Toward Universal Dose Prediction: A Site-Agnostic Deep Learning Framework with Strategic Goal Array Integration for IMRT and VMAT Plans
Abstract
Purpose
Deep learning (DL)-based dose prediction has become an important component of modern radiotherapy treatment planning. However, most existing approaches depend on site-specific models, necessitating separate training for each anatomical site, which limits scalability. The purpose of this study is to develop and evaluate a universal, site-agnostic DL model capable of accurately predicting 3D dose distributions across multiple treatment sites within a single unified framework.
Methods
A retrospective dataset of 1,559 patients treated with IMRT or VMAT was assembled across eleven anatomical sites, including brain, head and neck, prostate, uterus, pelvis, liver, kidney, bladder, pancreas, lung, and breast. Patients were randomly assigned to training (80%), validation (10%), and testing (10%) cohorts. Separate site-specific dose prediction models were trained independently for each anatomical site. In parallel, a universal model was trained using pooled multi-site data to predict dose distributions across all treatment sites. Both the site-specific and universal models employed a U-Net–based deep convolutional neural network architecture. Model inputs consisted of planning CT images, the planning target volume (PTV), organ-at-risk (OAR) information, a dosimetric goal array, and a PTV distance array, with the predicted dose distribution as the model output.
Results
The universal model achieved consistent dose prediction performance across all disease sites, with dose distributions comparable to site-specific models.

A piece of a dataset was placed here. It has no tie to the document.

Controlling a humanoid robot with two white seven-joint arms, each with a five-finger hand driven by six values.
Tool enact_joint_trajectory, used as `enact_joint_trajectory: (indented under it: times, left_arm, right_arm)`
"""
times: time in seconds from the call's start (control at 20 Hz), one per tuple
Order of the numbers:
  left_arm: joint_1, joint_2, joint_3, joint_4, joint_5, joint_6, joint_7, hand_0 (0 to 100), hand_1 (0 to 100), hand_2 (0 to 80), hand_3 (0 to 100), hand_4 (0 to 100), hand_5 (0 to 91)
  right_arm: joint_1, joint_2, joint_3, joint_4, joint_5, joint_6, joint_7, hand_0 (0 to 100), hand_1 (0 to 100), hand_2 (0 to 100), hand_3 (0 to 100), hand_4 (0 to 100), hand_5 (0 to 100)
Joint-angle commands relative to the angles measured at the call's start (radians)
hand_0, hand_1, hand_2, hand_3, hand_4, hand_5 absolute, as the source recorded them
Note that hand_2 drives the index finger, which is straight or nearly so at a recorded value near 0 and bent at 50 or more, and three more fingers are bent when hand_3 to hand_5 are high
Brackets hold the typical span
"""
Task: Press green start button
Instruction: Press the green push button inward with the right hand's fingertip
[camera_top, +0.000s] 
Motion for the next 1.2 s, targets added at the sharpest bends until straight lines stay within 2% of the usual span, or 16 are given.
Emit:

Dose–volume histogram (DVH) analysis demonstrated agreement in PTV coverage and OAR sparing. Quantitatively, the universal model achieved a mean absolute percentage error (MAPE) of 3.29% for PTV dose prediction across the test cohort, whereas the site-specific models achieved 3.71%.
Conclusion
This work demonstrates that incorporating the goal array into a DL–based dose prediction framework enables accurate, site-agnostic dose prediction using a single model. This design eliminates the need to retrain multiple site-dependent models, thereby improving scalability and offering a more efficient pathway toward streamlined radiotherapy planning workflows.